Lunes 6 de noviembre
Cuando todavía eramos pecadores
No porque le hayamos amado primero nos amó Cristo a nosotros… La gracia es un atributo de Dios puesto al servicio de los seres humanos indignos. Nosotros no la buscamos, sino que fue enviada en busca nuestra. Dios se complace en concedernos su gracia, no porque seamos dignos de ella, sino porque somos rematadamente indignos. Lo único que nos da derecho a ella es nuestra gran necesidad.
Por medio de Jesucristo, el Señor Dios tiende siempre su mano en señal de invitación a los pecadores y caídos. A todos los quiere recibir.
A todos les da la bienvenida. Se gloria en perdonar a los mayores pecadores. Arrebatara la presa al poderoso, libertara al cautivo, sacara el tizón del fuego. Extenderá la cadena de oro de su gracia hasta las simas más hondas de la miseria humana, y elevara al alma más envilecida por el pecado.
Todo ser humano es objeto del interés amoroso de Aquel que dio su vida para convertir a los hombres a Dios (El ministerio de curación, p. 119).

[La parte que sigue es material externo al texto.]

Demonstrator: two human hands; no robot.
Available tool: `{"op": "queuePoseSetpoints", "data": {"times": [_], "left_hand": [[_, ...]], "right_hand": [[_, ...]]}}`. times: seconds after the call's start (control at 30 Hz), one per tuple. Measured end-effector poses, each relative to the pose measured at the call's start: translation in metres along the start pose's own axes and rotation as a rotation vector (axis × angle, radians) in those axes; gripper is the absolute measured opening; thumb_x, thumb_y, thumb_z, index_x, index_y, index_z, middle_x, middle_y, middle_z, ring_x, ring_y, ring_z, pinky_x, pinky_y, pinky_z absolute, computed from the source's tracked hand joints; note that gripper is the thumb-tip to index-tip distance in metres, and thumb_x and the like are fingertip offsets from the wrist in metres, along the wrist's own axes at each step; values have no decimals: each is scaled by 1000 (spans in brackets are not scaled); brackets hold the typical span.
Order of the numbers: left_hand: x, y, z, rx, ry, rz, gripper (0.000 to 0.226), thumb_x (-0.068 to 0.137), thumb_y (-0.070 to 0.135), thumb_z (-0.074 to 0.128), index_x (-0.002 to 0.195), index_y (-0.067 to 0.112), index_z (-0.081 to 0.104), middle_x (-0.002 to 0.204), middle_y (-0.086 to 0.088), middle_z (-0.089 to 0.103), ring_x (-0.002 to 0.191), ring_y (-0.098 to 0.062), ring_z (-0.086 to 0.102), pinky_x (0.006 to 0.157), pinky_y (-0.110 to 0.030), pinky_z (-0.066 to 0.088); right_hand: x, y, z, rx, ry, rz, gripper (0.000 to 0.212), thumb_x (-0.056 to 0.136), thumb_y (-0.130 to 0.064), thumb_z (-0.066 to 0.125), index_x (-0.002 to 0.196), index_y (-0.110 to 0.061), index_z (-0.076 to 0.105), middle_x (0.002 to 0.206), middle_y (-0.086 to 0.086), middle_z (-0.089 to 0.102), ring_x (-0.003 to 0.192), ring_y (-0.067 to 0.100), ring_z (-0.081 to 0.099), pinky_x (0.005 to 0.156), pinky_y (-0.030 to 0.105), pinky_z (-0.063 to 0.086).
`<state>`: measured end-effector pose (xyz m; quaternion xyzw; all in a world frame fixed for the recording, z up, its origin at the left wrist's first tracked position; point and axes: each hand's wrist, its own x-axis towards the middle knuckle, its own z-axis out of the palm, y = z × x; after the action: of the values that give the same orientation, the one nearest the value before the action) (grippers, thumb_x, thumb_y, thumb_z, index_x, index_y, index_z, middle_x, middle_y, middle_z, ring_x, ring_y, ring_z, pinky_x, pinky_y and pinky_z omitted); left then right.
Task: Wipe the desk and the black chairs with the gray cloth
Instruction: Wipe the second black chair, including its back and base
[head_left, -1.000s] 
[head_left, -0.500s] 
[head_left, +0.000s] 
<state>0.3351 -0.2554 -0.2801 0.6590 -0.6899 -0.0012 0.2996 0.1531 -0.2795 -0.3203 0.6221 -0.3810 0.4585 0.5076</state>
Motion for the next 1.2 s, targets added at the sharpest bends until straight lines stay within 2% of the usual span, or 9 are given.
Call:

Cristo y el crucificado debiera llegar a ser el tema de nuestros pensamientos, debiera despertar las más profundas emociones de nuestra alma. Los verdaderos seguidores de Cristo apreciaran la gran salvación que el logro para ellos; y dondequiera que él los guie, ellos lo seguirán.
Consideraran un privilegio llevar cualquier carga que Cristo pueda colocar sobre ellos. Es solo por medio de la cruz como podemos estimar el valor del alma humana. Es tan grande el valor de los hombres por quienes Cristo murió que el Padre está satisfecho con el precio infinito que el paga por la salvación del hombre al entregar a su propio Hijo para morir por su redención. ¡Qué sabiduría, que misericordia y que amor en su plenitud se manifiestan aquí! El valor del hombre se comprende solo al ir al Calvario. En el misterio de la cruz de Cristo podemos estimar el valor del hombre (Exaltad a Jesús, p. 236).
Los ojos de Adán y Eva fueron realmente abiertos, pero ¿para qué?
Para ver su propia vergüenza y ruina, para comprender que el ropaje de luz celestial que los había protegido ya no los rodeaba como una salvaguardia. Sus ojos se abrieron para ver que su desnudez era el fruto de la transgresión. Cuando oyeron a Dios en el jardín se ocultaron de él, porque anticipaban aquello que antes de su caída no habían conocido: la condenación de Dios…
Dios ha declarado que el único medio de seguridad para el hombre es la completa obediencia a todas sus palabras. No debemos intentar el experimento de probar el mal camino, con todos sus resultados. Esto traerá debilidad mediante la desobediencia. El plan de Dios era dar al hombre claridad de visión en toda su obra (Conflicto y valor, p. 20).